Pei Yiing's Mountain-sized Lesson learnt out of an Anthill... :)

I was planning to go into a long long story of a recent 'misadventure', but since I sort of lost the 'oomph' to write all the details down, I suppose I will just settle with sharing the few lessons I learned from the experience. The whole story of my 'misadventure' will just have to wait for another day when everyone is free to listen. :)

Ok... So here goes...:

Remember the previous cell group meeting, when we had to rank the power of influence of several factors in our lives? I recall that I was the only one at that time who actually ranked 'studies' as my top priority, above even the 'Word of God' (which, ideally, should be on top of everything instead). During this most recent experience, I learned (the unpleasant way) that I put so much priority studies that I practically missed the bigger picture of things. It is ironic that I put so much emphasis on academic excellence that it (in a way) almost jeopardized my chances of doing exactly what I wanted to do so much: excel academically.

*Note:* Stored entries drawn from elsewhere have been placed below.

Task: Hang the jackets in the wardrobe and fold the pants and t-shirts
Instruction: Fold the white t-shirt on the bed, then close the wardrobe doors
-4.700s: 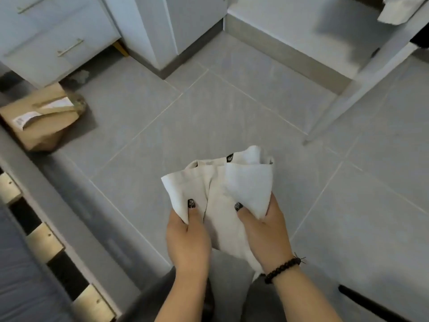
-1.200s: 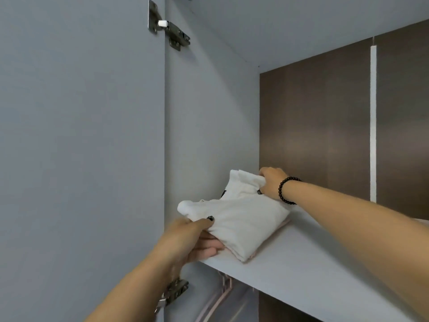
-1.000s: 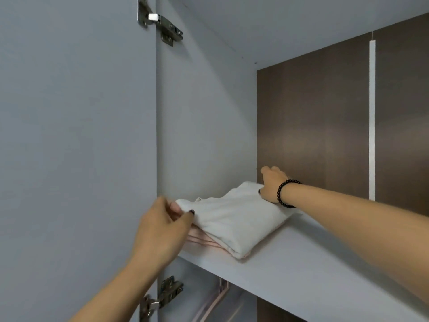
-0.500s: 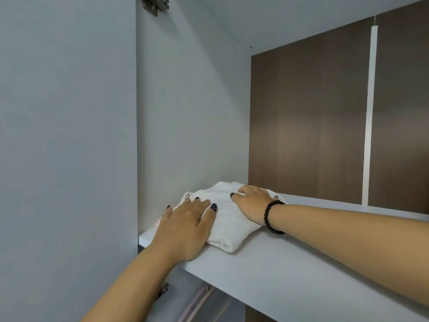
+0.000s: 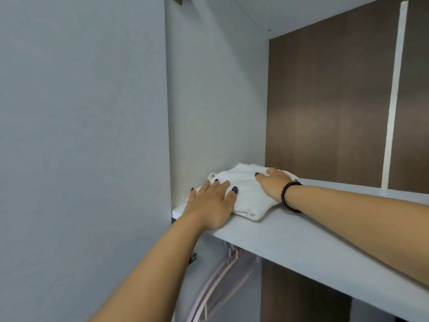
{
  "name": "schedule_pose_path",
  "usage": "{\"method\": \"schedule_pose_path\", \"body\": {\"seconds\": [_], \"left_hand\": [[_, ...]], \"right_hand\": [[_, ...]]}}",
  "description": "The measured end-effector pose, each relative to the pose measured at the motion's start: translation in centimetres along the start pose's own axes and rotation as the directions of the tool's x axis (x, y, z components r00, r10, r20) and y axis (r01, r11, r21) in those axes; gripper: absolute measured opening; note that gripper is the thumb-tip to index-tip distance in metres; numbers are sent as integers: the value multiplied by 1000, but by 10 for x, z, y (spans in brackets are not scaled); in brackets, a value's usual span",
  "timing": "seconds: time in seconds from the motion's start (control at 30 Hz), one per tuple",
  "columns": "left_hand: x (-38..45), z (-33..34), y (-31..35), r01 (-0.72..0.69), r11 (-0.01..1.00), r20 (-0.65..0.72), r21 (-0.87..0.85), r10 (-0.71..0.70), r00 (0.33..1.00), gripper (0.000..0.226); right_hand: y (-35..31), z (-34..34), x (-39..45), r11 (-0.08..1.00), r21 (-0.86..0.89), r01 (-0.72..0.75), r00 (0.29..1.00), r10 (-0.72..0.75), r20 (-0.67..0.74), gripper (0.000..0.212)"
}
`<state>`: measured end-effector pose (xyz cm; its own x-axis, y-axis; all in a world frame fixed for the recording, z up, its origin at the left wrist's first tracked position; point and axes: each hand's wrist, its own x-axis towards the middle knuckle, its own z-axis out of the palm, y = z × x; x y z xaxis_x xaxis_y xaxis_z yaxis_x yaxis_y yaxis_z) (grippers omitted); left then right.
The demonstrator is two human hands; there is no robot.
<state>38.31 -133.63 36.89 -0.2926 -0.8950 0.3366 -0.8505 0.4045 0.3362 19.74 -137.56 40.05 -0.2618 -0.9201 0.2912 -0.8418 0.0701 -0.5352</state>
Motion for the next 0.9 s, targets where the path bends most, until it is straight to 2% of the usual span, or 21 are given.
{"method": "schedule_pose_path", "body": {"seconds": [0.2,0.33,0.5,0.63,0.73,0.8,0.83,0.87,0.9], "left_hand": [[-67,-30,-23,-28,998,126,-49,34,991,56],[-127,-62,-54,-19,983,101,-183,38,994,60],[-207,-118,-84,-84,972,-27,-220,80,996,58],[-270,-155,-113,-170,972,-179,-162,141,974,52],[-312,-164,-140,-247,941,-310,-231,170,935,48],[-338,-164,-157,-329,918,-386,-220,228,894,46],[-349,-163,-164,-373,908,-430,-193,263,864,45],[-360,-163,-170,-412,898,-484,-154,295,824,45],[-369,-165,-175,-439,892,-548,-110,314,775,44]], "right_hand": [[-22,-10,-58,997,64,-35,995,29,94,62],[-44,-13,-104,999,15,-50,989,47,137,61],[-90,-4,-164,995,73,-73,995,68,74,58],[-136,2,-207,967,243,-73,997,79,-14,50],[-179,4,-246,949,305,74,985,-21,-173,55],[-209,7,-275,925,273,264,939,-182,-293,58],[-225,7,-289,898,216,382,891,-295,-346,59],[-240,7,-302,849,136,511,814,-426,-396,60],[-256,5,-314,768,45,639,705,-562,-433,58]]}}
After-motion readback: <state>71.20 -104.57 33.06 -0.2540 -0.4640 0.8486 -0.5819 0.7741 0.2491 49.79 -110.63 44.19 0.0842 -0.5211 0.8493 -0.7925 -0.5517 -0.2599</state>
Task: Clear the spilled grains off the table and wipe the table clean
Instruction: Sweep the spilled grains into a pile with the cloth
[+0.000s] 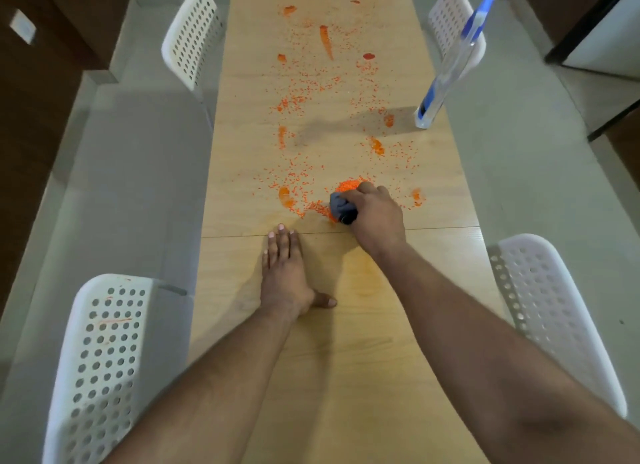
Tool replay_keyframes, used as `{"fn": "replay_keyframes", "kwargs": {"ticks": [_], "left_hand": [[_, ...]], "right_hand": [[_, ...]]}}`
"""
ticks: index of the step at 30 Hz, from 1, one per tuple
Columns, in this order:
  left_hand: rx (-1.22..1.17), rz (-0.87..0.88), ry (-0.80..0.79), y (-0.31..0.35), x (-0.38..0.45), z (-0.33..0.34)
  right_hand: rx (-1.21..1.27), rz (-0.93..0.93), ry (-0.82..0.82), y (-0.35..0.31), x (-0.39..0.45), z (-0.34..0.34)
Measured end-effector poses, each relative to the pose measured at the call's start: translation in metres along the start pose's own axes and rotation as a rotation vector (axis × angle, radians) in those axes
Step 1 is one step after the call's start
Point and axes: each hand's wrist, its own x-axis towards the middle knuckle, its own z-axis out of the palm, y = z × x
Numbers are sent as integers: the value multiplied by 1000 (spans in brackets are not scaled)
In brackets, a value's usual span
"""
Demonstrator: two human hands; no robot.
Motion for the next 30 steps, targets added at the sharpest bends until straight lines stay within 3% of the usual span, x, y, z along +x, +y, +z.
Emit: {"fn": "replay_keyframes", "kwargs": {"ticks": [8,14,20,24,30], "left_hand": [[-4,-10,-17,-5,4,0],[32,3,-17,-8,7,3],[70,-13,-8,-6,10,5],[87,-39,-32,5,6,1],[59,-11,-37,33,-7,2]], "right_hand": [[-15,-143,-161,-30,-76,26],[-42,-57,-31,-38,-8,31],[-74,-3,-4,-28,51,18],[-32,-17,34,-21,8,4],[-15,3,-55,-5,-108,-3]]}}
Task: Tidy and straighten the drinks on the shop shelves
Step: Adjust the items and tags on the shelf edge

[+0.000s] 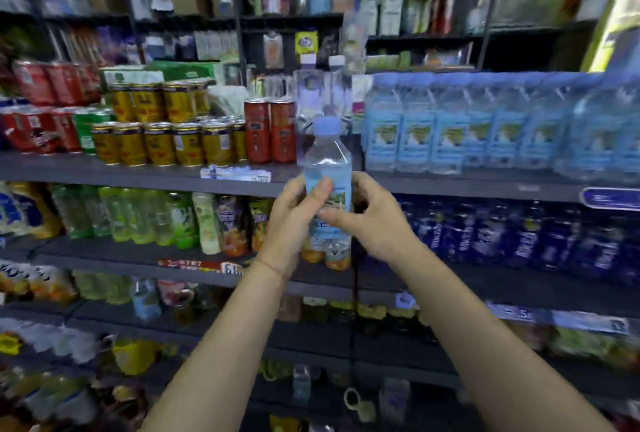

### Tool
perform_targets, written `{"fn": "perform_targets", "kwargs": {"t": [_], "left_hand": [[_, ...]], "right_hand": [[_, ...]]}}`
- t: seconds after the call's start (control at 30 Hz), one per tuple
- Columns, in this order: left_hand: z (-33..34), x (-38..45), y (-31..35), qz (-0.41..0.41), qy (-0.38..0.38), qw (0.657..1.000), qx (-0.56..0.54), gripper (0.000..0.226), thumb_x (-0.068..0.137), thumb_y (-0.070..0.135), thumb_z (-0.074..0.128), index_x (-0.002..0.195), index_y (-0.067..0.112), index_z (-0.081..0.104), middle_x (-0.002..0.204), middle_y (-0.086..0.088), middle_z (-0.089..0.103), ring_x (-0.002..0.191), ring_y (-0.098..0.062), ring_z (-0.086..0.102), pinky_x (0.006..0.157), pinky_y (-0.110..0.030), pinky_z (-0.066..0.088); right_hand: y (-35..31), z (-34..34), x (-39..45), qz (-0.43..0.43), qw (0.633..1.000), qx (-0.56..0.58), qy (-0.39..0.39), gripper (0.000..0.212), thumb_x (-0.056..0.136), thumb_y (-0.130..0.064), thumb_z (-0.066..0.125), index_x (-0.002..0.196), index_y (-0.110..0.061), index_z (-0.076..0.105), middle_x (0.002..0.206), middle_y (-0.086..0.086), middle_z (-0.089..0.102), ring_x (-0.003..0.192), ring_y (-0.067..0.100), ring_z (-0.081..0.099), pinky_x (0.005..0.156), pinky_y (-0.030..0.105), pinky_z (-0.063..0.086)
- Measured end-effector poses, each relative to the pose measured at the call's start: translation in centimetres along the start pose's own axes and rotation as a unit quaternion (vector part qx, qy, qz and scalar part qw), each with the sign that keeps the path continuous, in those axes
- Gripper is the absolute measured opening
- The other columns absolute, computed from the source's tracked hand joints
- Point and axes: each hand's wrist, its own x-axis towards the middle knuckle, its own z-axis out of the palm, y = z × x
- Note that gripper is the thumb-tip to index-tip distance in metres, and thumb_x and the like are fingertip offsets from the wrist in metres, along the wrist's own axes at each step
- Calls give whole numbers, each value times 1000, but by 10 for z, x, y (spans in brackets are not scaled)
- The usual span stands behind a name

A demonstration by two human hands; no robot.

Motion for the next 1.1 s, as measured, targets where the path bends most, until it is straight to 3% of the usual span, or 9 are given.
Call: {"fn": "perform_targets", "kwargs": {"t": [0.13,0.23,0.3,0.43,0.53,0.63,0.7,0.97,1.1], "left_hand": [[62,26,7,51,-66,996,13,22,94,24,64,115,30,63,106,18,72,106,1,64,93,-22,51],[95,52,-13,105,-62,990,74,31,92,35,63,123,37,59,129,10,58,121,2,52,105,-29,44],[111,71,-28,166,-30,972,164,31,96,27,59,125,36,59,129,10,49,120,12,43,109,-34,39],[142,100,-55,288,55,877,381,41,89,35,52,130,35,59,152,1,36,144,-20,25,118,-54,20],[171,116,-79,311,36,791,525,54,91,46,44,144,38,42,164,-2,14,152,-32,0,117,-65,4],[193,124,-110,292,31,727,620,65,95,51,40,155,36,19,166,-7,2,150,-41,-5,111,-73,8],[198,126,-125,294,48,702,647,66,97,50,35,156,36,10,165,-12,1,149,-45,-3,111,-72,13],[204,121,-129,266,74,683,676,61,100,46,31,156,36,11,165,-13,3,150,-42,-1,113,-67,15],[214,101,-135,205,72,700,680,55,104,44,20,156,31,15,165,-12,8,151,-36,4,118,-59,16]], "right_hand": [[-1,-61,1,-51,992,-19,112,48,80,-25,81,122,-27,56,109,-23,62,95,-16,57,75,5,44],[9,-99,12,-57,978,-47,193,50,80,-35,80,121,-41,53,115,-26,58,105,-16,52,87,16,47],[16,-123,22,-52,966,-70,244,53,79,-36,81,125,-36,54,119,-15,58,107,-9,52,91,23,49],[36,-173,46,-22,943,-150,297,64,81,-40,78,134,-15,53,126,6,49,105,10,47,84,15,38],[53,-202,62,-3,935,-165,315,64,80,-46,76,133,-16,56,126,7,51,112,19,52,95,31,46],[72,-221,77,21,934,-160,320,67,72,-59,74,124,-18,60,121,7,59,109,21,59,94,41,52],[83,-228,83,36,940,-151,303,82,68,-67,72,130,-15,58,123,4,64,112,20,61,94,45,54],[92,-237,85,19,949,-206,239,77,85,-50,70,147,-16,41,142,3,49,127,19,51,108,41,45],[92,-247,62,14,956,-223,191,67,94,-23,65,152,-17,31,150,7,33,133,19,43,111,32,39]]}}
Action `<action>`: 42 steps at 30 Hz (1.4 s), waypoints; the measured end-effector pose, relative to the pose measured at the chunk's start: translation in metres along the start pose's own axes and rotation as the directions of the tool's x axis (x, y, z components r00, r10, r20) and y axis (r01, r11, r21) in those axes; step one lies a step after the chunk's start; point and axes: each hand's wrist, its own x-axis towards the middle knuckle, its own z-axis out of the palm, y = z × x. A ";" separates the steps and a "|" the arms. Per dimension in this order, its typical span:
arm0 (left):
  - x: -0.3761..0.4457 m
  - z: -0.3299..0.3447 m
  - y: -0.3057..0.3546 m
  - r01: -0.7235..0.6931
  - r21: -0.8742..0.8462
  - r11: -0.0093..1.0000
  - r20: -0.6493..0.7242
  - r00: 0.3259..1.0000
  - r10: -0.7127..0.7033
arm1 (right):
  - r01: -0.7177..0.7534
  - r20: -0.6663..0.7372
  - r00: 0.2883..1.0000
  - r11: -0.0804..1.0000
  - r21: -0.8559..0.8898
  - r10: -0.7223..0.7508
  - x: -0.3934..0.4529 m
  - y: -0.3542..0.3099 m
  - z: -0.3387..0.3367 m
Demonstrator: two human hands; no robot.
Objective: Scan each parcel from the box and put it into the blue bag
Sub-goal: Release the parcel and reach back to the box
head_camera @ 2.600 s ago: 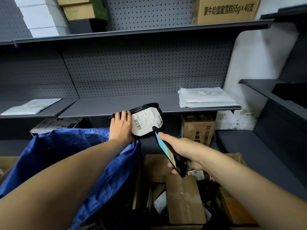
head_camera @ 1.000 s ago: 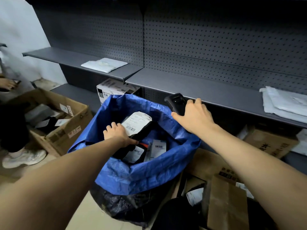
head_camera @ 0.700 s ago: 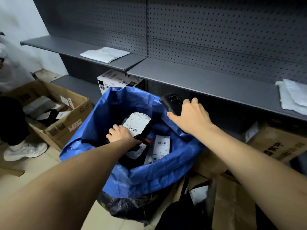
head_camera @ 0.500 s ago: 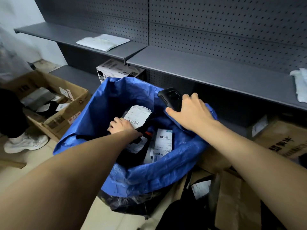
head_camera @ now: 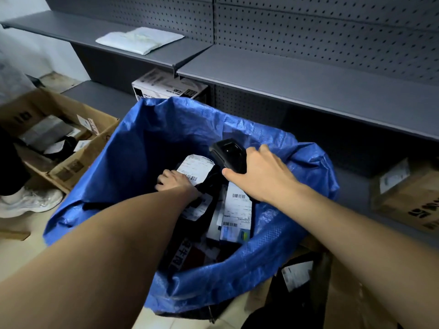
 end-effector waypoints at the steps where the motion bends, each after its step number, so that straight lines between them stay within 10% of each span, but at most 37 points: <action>1: 0.004 0.003 0.003 -0.002 0.001 1.000 0.010 1.000 0.002 | 0.002 0.008 1.000 1.000 -0.005 -0.002 0.003 0.001 0.003; 19: 0.014 0.021 -0.001 -0.071 0.020 0.997 0.088 0.994 0.069 | 0.011 0.055 0.998 0.995 -0.103 -0.005 0.025 -0.003 0.035; 42: -0.042 -0.051 -0.028 -0.367 0.008 0.930 -0.146 0.920 0.364 | -0.069 -0.116 0.992 0.990 -0.120 0.055 -0.021 -0.001 -0.016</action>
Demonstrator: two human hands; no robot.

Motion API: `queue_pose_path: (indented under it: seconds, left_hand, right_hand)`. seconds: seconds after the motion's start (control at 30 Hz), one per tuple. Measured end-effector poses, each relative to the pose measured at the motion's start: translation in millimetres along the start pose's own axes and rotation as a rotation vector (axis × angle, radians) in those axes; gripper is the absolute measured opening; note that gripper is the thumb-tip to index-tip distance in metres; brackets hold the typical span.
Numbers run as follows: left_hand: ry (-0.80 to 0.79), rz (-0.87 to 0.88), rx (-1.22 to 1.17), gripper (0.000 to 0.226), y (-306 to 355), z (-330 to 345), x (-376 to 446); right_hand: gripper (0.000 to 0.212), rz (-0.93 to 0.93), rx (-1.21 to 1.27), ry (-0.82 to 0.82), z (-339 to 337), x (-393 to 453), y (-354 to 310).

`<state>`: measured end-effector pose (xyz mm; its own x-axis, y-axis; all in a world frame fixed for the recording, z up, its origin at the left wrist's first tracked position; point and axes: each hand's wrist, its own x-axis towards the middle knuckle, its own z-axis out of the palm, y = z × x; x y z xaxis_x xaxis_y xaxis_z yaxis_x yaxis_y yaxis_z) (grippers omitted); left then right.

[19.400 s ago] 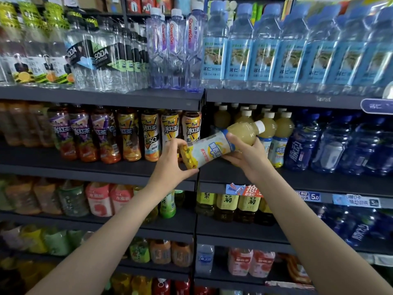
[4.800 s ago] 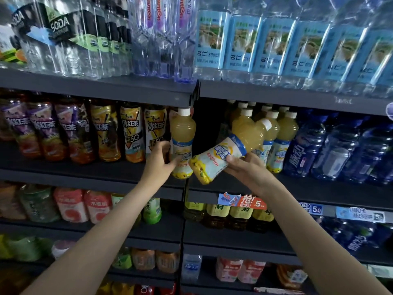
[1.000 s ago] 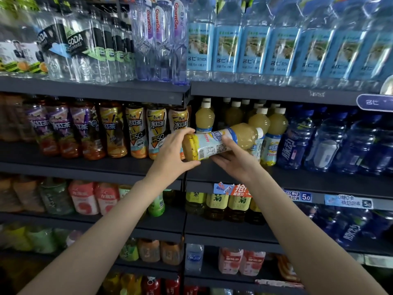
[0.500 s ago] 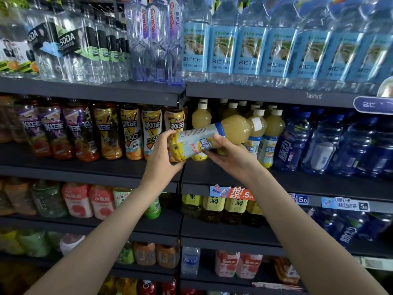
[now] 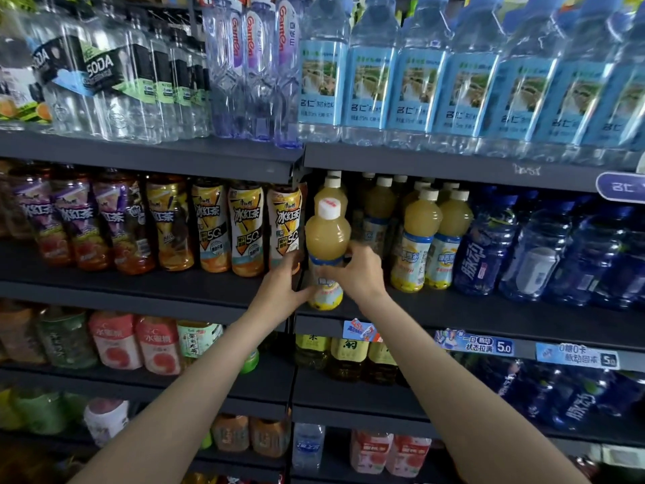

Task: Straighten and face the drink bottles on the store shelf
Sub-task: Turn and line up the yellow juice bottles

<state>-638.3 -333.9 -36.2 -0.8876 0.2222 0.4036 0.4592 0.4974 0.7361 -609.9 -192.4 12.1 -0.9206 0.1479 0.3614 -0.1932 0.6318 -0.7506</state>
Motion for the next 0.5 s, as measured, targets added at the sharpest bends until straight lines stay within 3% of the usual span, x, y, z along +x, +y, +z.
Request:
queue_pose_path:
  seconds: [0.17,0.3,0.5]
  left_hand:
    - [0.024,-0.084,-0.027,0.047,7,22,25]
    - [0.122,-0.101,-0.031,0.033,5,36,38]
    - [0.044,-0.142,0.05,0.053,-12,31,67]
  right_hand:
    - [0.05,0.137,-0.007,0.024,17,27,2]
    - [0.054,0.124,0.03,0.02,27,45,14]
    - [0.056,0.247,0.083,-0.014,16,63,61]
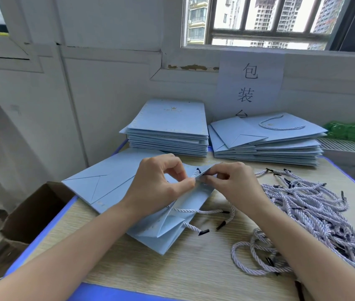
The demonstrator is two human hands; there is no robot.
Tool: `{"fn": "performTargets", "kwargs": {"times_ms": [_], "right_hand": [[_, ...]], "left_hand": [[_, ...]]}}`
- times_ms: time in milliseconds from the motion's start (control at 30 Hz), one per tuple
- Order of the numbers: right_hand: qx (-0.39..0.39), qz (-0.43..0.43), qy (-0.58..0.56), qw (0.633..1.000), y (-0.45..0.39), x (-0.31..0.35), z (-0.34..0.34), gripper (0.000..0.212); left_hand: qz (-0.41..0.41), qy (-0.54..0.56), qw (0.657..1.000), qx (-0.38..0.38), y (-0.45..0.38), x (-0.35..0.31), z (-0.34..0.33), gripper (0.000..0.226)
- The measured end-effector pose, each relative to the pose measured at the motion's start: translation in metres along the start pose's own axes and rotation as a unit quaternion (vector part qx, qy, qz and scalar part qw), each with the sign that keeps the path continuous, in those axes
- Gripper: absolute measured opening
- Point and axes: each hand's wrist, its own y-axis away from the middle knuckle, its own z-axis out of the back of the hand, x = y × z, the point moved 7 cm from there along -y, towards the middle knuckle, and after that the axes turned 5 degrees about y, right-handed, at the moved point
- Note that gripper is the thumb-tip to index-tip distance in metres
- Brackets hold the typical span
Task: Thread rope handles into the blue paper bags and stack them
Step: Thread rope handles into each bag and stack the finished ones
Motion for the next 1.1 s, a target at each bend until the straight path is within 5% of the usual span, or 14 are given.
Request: {"fn": "performTargets", "kwargs": {"times_ms": [367, 533, 800, 967, 1100], "right_hand": [[0.012, -0.027, 0.003, 1.0, -0.002, -0.003, 0.029, 0.019], [-0.062, -0.064, 0.09, 0.992, -0.008, -0.029, 0.054, 0.022], [-0.076, -0.096, 0.235, 0.964, -0.008, -0.04, 0.049, 0.023], [0.012, -0.051, 0.098, 0.994, -0.007, -0.024, 0.035, 0.032], [0.193, 0.001, -0.064, 0.979, 0.008, 0.003, 0.0, 0.028]], "left_hand": [[0.054, -0.091, 0.988, 0.112, -0.001, 0.02, -0.017, 0.041], [0.086, -0.117, 0.979, 0.145, 0.002, 0.025, -0.02, 0.028], [0.087, -0.095, 0.981, 0.145, 0.004, 0.023, -0.022, 0.022], [0.071, -0.072, 0.99, 0.095, 0.002, 0.016, -0.016, 0.022], [0.042, -0.053, 0.997, 0.042, 0.0, 0.013, -0.01, 0.029]]}}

Yes, I know this is cliche and 'oversaid', but God is always good. I may have put my worldly possessions and achievements above Him, but He still stays faithful by my side. When I was feeling low, he put Bible verses and words of reassurance into my heart (Jeremiah 29:11, Psalms 23, Matthew 8:28). If that was not enough, He sent me an angel to remind me of his goodness and that I should always trust in Him and derive peace from Him. Indeed, He taught me that I have plenty of 'angels' around me (one of which is named Alicia... :D ), and all I need to do is use my imagination and view each 'angel' with halo and wings. :)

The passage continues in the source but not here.